The move to hold hearings is not an attempt by Senate Democrats to move the bill forward, but instead to explain why the proposed cuts are major non-starters for the party.

Anchor Dana Bash pressed Emmer on his framing of the bill, pushing back on the idea that the bill House Republicans barely convinced their caucus to get behind is a legitimate and bipartisan way to move forward.

“You know [the bill] is dead on arrival in the Senate. It just is,” Bash told Emmer. “And you know that there’s no way the President is going to accept what you just put out there.”

“To say that it’s dead on arrival in the Senate, when you’ve got even Joe Manchin suggesting support for this type of approach, I think that’s not exactly accurate,” Emmer responded. “If you don’t like something in it, if you have ideas of your own, our speaker is more than willing, I’m sure, to listen to those.”

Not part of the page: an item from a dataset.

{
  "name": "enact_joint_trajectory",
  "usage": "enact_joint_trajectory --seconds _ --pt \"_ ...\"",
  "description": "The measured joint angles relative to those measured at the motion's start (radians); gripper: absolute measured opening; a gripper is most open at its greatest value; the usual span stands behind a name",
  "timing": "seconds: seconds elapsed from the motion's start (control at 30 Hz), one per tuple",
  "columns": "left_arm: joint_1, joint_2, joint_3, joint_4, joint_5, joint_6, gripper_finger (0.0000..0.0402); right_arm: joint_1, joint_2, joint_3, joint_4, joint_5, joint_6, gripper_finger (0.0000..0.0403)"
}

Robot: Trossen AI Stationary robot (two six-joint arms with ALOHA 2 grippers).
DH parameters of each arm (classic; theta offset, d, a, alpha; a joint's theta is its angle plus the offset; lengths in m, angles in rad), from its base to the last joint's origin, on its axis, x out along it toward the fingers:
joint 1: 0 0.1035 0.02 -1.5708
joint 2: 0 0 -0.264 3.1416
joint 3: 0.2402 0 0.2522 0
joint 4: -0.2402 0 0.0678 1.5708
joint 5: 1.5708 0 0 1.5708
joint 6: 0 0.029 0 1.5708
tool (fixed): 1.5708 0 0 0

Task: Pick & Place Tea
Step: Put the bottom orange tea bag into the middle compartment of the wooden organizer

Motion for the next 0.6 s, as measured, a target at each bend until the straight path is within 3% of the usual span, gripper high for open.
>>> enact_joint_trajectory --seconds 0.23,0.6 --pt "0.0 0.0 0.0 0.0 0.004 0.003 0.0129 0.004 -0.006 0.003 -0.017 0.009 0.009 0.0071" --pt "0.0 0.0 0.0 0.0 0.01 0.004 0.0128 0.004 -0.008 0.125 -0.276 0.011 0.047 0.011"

Emmer is playing the political game Republicans committed to when they announced they will hold the debt ceiling hostage until they get the specific and brutal spending cuts they want. And now that they have passed their prop of a bill they’re using that to claim that Republicans — the only party contemplating letting the U.S. economy collapse, likely provoking a global crisis — are doing their job while Democrats sit on their hands and refuse to negotiate. 

Bash asked Emmer if he could guarantee that the U.S. government will not default on its debts.

“I can,” Emmer said — quickly adding the certified GOP disclaimer on it. “Assuming that our President and the Schumer Senate recognize the gravity of the problem.”

Senate Majority Leader Mitch McConnell, for his part, appears eager to sit this fight out. 

“The President knows how to do this…. Until he and the Speaker of the House reach an agreement, we’ll be at a standoff,” McConnell told reporters last week. “We have divided government. The president and the Speaker need to come together and solve the problem.”